Task:
* Deploy file cluster in volume 300 Тb
* Provide possibility of expansion of volume
* Provide ability of fast seacrh of files
* Provide ability write/read with 1Gbit/s for 10 clients (hosts)
* Provide access for linux/windows hosts
* Average file size - 50 MB
* Budget - 53 000$
Solution - Lustre
Introduction.
Lustre is a distributed file system with separate storing of data and meta-data.
ext3 file system is used for storing of data and meta-data directly on hosts.
In this articale: ZFS based Lustre solution is zfs file system with associated ability used (we will not consider it).
Lustre consists of following components:
Storing information about all file systems in the cluster. (Cluster can have only one MGS).
Exchanging the above information with all components.
Providing functioning with meta-data, that are stored on one or more Metadata Targets - MDT (One MDS is the restriction of one file system).
Providing functioning with data, that are stored on one or more Object Storage Targets - OST.
Network module that provides exchanging of information in a cluster.
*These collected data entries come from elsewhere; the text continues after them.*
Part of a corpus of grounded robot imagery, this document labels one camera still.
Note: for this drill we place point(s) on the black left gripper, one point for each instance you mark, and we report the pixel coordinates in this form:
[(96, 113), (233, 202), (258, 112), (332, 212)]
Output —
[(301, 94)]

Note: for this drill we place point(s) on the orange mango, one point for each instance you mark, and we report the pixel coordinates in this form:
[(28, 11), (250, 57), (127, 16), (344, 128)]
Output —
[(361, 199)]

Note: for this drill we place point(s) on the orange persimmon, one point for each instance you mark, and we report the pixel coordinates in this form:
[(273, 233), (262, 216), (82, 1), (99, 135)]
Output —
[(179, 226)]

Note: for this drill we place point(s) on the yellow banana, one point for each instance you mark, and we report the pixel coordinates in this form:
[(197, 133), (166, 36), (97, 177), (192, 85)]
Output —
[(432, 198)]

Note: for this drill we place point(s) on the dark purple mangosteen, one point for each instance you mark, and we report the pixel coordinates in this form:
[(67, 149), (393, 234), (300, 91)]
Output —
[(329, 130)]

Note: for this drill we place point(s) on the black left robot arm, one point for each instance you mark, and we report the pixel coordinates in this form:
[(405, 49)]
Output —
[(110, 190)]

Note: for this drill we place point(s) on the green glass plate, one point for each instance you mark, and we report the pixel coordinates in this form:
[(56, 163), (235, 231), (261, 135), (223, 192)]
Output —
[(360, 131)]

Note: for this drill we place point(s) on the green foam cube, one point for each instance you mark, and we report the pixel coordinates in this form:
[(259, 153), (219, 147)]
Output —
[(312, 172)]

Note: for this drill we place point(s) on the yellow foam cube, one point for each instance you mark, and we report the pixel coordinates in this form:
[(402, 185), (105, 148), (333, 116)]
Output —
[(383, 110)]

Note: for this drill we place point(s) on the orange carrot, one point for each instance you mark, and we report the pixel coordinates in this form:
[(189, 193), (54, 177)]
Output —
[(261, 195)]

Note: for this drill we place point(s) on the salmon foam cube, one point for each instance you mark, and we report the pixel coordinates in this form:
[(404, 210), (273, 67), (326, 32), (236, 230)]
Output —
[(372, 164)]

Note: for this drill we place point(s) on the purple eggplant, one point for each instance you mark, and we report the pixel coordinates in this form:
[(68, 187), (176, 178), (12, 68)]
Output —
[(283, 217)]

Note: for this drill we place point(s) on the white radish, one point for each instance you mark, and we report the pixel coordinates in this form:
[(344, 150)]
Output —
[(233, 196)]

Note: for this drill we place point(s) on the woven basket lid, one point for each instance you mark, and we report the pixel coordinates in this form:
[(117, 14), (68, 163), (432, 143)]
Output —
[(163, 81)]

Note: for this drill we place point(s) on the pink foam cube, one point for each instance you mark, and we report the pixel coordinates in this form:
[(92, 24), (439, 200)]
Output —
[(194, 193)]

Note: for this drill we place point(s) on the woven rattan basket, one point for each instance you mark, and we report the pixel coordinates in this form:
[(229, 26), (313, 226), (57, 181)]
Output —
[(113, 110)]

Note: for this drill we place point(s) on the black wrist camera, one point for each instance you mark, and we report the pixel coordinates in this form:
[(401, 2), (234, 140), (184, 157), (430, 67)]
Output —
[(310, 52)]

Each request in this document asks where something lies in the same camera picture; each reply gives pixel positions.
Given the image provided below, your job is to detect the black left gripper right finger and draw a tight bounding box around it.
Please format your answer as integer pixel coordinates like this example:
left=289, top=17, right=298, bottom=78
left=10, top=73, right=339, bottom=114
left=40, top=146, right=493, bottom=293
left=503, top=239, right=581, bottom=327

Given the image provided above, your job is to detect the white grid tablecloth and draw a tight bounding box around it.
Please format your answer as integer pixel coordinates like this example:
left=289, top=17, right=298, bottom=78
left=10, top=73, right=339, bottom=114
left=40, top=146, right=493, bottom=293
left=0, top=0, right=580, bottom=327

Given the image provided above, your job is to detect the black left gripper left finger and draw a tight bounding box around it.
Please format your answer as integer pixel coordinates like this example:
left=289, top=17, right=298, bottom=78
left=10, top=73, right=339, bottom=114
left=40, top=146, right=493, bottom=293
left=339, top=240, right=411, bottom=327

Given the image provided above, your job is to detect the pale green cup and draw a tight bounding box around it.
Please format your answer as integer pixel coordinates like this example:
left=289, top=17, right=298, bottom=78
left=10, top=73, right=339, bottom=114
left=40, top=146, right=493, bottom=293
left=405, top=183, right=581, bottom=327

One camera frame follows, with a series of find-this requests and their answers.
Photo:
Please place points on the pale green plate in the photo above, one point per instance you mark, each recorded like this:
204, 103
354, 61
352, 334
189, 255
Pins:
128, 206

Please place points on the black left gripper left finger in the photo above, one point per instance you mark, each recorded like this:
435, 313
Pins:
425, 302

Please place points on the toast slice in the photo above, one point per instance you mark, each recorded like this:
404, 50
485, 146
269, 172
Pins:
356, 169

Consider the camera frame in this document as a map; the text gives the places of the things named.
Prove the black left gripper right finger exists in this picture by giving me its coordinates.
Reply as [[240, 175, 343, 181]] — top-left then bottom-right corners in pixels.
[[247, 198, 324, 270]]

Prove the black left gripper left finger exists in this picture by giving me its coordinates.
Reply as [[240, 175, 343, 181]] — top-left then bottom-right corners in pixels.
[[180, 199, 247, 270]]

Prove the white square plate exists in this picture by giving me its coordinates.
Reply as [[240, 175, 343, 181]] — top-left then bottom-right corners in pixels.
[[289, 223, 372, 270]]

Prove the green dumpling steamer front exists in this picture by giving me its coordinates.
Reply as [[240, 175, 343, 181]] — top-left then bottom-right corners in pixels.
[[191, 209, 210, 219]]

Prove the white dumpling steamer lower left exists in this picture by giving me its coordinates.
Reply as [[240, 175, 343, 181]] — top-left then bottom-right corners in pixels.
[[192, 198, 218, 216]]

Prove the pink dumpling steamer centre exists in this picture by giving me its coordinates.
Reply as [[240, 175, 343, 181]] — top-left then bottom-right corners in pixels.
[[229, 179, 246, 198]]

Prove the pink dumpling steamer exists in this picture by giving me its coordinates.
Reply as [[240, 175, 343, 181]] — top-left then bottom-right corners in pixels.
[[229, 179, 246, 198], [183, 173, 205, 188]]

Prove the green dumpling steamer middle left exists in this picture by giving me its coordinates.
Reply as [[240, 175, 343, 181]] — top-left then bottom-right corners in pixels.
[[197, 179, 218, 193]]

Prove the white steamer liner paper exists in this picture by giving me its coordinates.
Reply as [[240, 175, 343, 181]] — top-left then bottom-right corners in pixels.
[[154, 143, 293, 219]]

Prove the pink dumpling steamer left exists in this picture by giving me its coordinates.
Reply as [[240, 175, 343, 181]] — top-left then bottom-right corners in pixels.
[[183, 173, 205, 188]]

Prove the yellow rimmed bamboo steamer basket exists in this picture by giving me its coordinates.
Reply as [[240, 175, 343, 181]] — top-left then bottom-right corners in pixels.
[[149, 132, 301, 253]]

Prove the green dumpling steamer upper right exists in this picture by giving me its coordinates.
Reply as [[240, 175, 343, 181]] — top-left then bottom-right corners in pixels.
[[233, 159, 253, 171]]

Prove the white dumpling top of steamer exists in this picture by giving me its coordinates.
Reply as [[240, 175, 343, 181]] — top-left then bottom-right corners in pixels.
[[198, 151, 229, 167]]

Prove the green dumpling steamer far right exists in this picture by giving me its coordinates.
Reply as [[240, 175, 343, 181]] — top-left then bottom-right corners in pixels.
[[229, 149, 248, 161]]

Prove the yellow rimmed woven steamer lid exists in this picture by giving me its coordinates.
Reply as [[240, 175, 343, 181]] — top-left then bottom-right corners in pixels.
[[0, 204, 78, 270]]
Can use under Ethernet or InfiniBand
Nodes with deployed software Lustre client, that provide access to cluster file systems.
Below is the scheme from official documentation.
Choosing hardware*.
* All following will concern
MGS/MDS/OSS - CentOS 6.2 x64 + Lustre Whamcloud 2.1.2
Lustre Client - CentOS 5.8 x64 + Lustre Whamcloud 1.8.8
Memory leak problem with clients CentOS 6.2 + Lustre Whamcloud 2.1.2 forced us to use different version on clients and servers.
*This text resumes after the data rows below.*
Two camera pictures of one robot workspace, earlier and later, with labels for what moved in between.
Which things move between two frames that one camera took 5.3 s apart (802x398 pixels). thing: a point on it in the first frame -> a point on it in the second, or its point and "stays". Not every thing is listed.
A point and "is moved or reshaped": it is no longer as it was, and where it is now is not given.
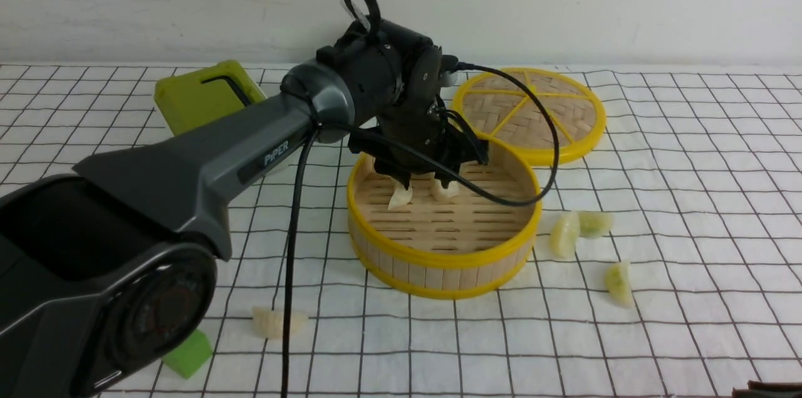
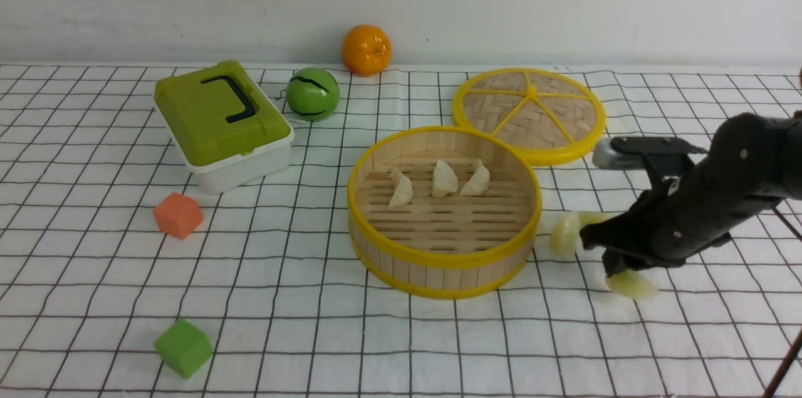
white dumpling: x=439 y=193 stays
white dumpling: x=400 y=197 stays
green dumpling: x=564 y=234 stays
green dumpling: x=594 y=224 stays
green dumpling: x=618 y=281 is moved or reshaped
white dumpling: x=269 y=322 -> x=478 y=184
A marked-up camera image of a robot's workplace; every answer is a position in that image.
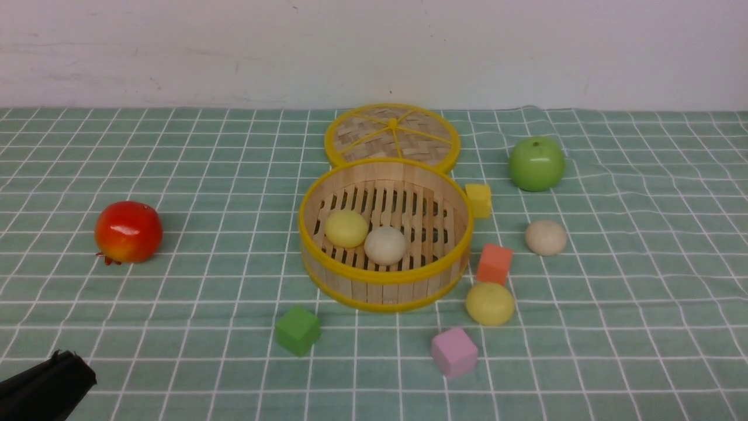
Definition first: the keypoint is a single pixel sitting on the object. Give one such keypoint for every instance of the woven bamboo steamer lid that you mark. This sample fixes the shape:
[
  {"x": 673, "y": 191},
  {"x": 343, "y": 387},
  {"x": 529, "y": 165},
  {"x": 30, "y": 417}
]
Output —
[{"x": 392, "y": 130}]

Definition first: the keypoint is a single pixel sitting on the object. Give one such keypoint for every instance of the bamboo steamer tray yellow rim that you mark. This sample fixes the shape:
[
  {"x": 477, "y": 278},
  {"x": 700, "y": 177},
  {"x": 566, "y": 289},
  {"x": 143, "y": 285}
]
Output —
[{"x": 429, "y": 207}]

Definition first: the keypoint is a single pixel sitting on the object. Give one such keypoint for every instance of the beige bun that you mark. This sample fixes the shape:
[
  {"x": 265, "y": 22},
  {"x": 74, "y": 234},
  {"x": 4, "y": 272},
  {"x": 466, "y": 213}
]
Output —
[
  {"x": 385, "y": 245},
  {"x": 545, "y": 237}
]

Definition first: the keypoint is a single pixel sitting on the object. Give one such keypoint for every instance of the green apple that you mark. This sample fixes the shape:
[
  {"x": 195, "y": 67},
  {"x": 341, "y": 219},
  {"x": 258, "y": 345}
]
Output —
[{"x": 536, "y": 164}]

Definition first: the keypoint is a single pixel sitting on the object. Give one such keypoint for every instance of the beige bun front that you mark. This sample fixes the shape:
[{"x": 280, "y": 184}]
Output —
[{"x": 385, "y": 245}]

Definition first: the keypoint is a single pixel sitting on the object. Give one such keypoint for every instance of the orange cube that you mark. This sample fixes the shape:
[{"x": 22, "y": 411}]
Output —
[{"x": 494, "y": 264}]

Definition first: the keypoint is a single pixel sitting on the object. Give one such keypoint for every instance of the yellow bun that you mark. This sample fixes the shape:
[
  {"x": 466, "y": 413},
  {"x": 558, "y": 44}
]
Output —
[
  {"x": 490, "y": 304},
  {"x": 346, "y": 228}
]

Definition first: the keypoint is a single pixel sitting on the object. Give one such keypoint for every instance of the green cube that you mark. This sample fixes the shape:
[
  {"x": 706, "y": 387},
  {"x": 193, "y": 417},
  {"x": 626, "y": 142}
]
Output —
[{"x": 297, "y": 330}]

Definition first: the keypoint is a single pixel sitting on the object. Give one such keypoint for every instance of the yellow cube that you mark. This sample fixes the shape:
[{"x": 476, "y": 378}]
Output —
[{"x": 479, "y": 197}]

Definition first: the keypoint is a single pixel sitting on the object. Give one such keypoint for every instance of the green checkered tablecloth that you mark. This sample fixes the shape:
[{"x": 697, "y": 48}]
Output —
[{"x": 641, "y": 317}]

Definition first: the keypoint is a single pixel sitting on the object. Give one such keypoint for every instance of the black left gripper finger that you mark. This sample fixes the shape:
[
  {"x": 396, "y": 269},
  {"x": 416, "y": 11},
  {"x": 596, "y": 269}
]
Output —
[{"x": 50, "y": 390}]

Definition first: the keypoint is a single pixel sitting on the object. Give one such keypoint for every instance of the pink cube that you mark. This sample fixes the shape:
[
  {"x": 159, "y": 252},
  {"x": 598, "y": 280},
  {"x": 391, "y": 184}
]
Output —
[{"x": 454, "y": 352}]
Taking into account the budget restrictions we decided to use the following scheme:
One node has functions - MGS,MDS,OSS.
Four nodes are - OSS.
Memory requirements :
Memory for every of MGS,MDS,OSS,Lustre clients should be more than 4 GB. Cache is set on all nodes on default. That must be taken into account.
Cache of Lustre client can fill 3/4 of available memory space.
CPU requirements:
Lustre is enough productive system that can operate on slow CPUs. For example, 4-core Xeon 3000 will be enough. But for minimizing possible delays we have decided to use Intel Xeon E5620.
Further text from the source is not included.